(Problem details):
Only lines that contain the word "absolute" belong in the answer; copy them from the records below.

==================================================

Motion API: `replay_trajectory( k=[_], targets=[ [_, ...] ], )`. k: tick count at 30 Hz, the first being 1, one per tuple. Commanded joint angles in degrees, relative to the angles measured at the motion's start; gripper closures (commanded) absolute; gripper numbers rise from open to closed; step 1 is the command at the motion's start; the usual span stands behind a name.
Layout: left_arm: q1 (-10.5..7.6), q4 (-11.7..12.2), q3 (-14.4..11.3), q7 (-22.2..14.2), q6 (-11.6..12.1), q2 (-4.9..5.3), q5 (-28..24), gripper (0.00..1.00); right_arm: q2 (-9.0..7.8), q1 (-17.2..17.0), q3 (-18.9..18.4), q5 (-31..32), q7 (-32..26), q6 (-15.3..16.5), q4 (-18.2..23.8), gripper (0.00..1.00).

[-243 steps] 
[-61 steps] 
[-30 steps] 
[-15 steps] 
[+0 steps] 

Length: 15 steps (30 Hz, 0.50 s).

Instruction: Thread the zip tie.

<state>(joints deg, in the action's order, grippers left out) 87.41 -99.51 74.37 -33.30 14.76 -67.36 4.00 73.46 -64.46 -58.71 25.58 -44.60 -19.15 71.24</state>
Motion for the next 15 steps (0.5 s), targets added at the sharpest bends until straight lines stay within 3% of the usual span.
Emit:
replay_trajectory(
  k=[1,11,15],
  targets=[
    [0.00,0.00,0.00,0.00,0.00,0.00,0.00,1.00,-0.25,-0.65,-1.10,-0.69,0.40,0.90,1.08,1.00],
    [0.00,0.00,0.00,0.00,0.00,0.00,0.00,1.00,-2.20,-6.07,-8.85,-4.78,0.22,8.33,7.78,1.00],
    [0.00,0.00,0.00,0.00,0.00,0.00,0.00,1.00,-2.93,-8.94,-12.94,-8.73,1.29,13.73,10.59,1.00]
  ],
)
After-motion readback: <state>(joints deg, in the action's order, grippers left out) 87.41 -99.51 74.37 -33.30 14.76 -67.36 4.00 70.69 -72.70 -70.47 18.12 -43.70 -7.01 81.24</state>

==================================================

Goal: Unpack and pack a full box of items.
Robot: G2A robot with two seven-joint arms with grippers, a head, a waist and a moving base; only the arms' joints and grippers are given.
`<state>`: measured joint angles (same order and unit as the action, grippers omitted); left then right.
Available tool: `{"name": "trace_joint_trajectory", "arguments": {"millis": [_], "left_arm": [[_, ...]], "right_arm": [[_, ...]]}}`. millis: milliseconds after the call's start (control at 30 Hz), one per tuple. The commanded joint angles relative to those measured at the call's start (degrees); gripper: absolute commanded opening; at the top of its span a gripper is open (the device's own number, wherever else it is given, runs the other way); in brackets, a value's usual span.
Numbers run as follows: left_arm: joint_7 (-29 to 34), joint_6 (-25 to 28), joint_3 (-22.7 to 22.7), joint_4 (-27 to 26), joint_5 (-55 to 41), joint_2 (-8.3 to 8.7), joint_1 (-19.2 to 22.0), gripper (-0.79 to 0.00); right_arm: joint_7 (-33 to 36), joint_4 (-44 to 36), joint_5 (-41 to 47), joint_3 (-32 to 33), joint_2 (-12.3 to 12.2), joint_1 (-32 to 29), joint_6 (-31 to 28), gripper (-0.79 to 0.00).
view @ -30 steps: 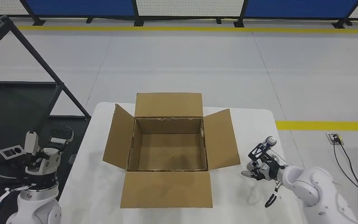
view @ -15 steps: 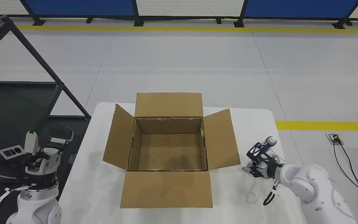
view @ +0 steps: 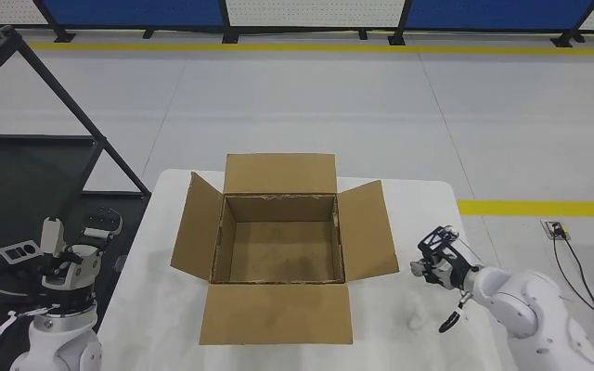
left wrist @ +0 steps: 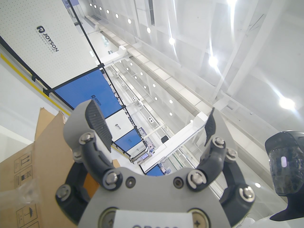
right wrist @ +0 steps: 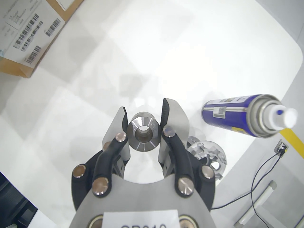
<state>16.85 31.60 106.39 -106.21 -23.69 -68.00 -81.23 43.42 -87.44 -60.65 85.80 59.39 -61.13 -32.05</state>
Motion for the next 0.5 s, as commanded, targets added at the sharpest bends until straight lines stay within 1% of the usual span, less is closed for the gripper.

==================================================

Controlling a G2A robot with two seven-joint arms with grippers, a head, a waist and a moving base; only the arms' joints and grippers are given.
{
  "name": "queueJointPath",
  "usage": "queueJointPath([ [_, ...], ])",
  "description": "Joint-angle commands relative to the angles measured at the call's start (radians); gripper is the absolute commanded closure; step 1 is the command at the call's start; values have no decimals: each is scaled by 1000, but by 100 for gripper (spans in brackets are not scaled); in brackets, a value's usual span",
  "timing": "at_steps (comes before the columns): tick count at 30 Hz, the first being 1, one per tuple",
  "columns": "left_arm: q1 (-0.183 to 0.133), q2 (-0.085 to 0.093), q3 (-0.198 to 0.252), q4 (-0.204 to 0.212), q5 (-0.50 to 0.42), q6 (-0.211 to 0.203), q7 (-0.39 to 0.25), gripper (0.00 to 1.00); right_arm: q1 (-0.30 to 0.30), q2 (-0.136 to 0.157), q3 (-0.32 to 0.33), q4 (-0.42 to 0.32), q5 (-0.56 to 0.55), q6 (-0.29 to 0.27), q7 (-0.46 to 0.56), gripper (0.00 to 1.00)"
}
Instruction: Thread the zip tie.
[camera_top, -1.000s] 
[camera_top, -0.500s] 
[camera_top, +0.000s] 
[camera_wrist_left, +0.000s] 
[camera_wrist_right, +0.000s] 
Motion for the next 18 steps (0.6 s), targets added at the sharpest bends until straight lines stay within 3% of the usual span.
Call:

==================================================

(Result for this exercise):
Motion API: `replay_trajectory( k=[_], targets=[ [_, ...] ], )`. k: tick count at 30 Hz, the first being 1, one per tuple. Commanded joint angles in degrees, relative to the angles measured at the motion's start; gripper closures (commanded) absolute; gripper numbers rise from open to closed; step 1 is the command at the motion's start; the usual span stands behind a name.
Available tool: `{"name": "trace_joint_trajectory", "arguments": {"millis": [_], "left_arm": [[_, ...]], "right_arm": [[_, ...]]}}`. millis: milliseconds after the call's start (control at 30 Hz), one per tuple. The commanded joint angles relative to those measured at the call's start (degrees); gripper: absolute commanded opening; at the top of its span a gripper is open (the device's own number, wherever else it is given, runs the other way); in brackets, a value's usual span.
  "description": "Joint-angle commands relative to the angles measured at the call's start (radians); gripper is the absolute commanded closure; step 1 is the command at the call's start; values have no decimals: each is scaled by 1000, but by 100 for gripper (spans in brackets are not scaled); in brackets, a value's usual span",

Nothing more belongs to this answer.